## What is being asked
When a picture appears in the listing, leave it out and copy the rest exactly as it stands.

## Recorded data
______
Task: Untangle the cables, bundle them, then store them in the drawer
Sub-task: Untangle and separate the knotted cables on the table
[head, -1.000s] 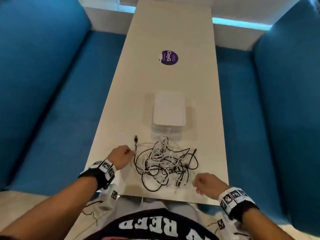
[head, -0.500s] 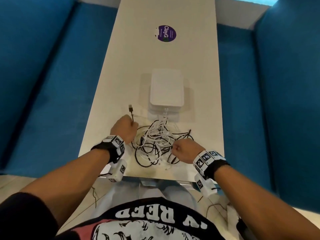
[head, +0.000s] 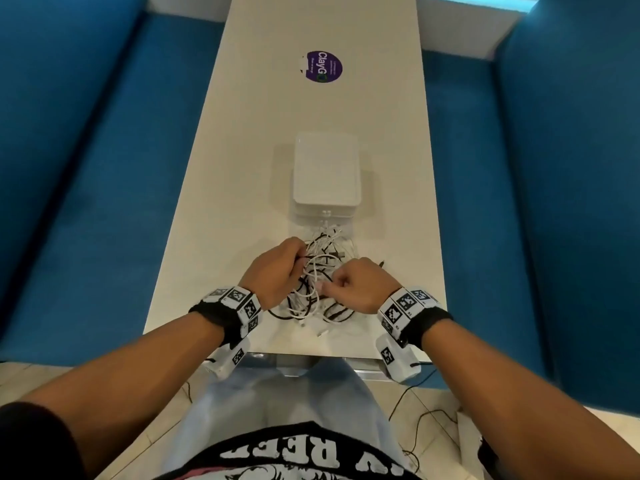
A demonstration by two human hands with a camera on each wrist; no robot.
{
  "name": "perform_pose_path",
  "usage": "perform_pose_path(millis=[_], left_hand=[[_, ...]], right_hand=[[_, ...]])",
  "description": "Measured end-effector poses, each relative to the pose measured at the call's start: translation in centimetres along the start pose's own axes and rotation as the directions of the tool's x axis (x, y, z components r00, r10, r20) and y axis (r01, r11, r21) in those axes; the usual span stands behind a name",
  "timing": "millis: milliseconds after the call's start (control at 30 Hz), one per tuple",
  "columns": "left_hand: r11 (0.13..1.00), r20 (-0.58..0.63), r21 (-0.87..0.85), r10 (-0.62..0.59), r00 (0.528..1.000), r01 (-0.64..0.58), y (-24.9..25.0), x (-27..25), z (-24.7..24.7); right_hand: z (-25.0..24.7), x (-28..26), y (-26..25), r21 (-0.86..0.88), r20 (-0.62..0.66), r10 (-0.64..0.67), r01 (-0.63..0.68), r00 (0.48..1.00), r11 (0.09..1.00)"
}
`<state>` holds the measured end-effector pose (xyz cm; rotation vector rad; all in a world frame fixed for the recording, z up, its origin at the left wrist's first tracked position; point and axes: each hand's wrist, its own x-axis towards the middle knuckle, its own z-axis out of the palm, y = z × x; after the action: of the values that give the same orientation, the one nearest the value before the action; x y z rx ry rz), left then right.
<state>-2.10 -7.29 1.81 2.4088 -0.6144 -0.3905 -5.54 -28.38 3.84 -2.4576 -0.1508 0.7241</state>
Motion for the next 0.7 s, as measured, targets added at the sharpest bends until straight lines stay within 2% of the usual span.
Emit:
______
## The completed task
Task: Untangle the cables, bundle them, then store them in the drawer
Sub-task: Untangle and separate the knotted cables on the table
[head, -1.000s] 
[head, -0.500s] 
[head, +0.000s] 
A demonstration by two human hands with a camera on each wrist; no robot.
{
  "name": "perform_pose_path",
  "usage": "perform_pose_path(millis=[_], left_hand=[[_, ...]], right_hand=[[_, ...]])",
  "description": "Measured end-effector poses, each relative to the pose measured at the call's start: translation in centimetres along the start pose's own axes and rotation as the directions of the tool's x axis (x, y, z components r00, r10, r20) and y axis (r01, r11, r21) in those axes; the usual span stands behind a name",
  "timing": "millis: milliseconds after the call's start (control at 30 Hz), one per tuple",
  "columns": "left_hand: r11 (0.13..1.00), r20 (-0.58..0.63), r21 (-0.87..0.85), r10 (-0.62..0.59), r00 (0.528..1.000), r01 (-0.64..0.58), y (-24.9..25.0), x (-27..25), z (-24.7..24.7); right_hand: z (-25.0..24.7), x (-28..26), y (-26..25), r21 (-0.86..0.88), r20 (-0.62..0.66), r10 (-0.64..0.67), r01 (-0.63..0.68), r00 (0.48..1.00), r11 (0.09..1.00)"
}
`<state>` holds the measured end-effector pose (xyz cm; rotation vector rad; all in a world frame fixed for the recording, z up, its origin at the left wrist's first tracked position; point and axes: each hand's wrist, its own x-axis towards the middle knuckle, its own z-axis out of the palm, y = z × x; after the action: of the values that give the same orientation, the one nearest the value before the action; x y z rx ry rz), left then right.
<state>-2.10 -7.29 1.81 2.4088 -0.6144 -0.3905 -5.54 -28.38 3.84 -2.4576 -0.1508 0.7241</state>
Motion for the next 0.7 s, as measured, targets added at the sharpest bends until straight lines stay within 2% of the usual span.
Emit:

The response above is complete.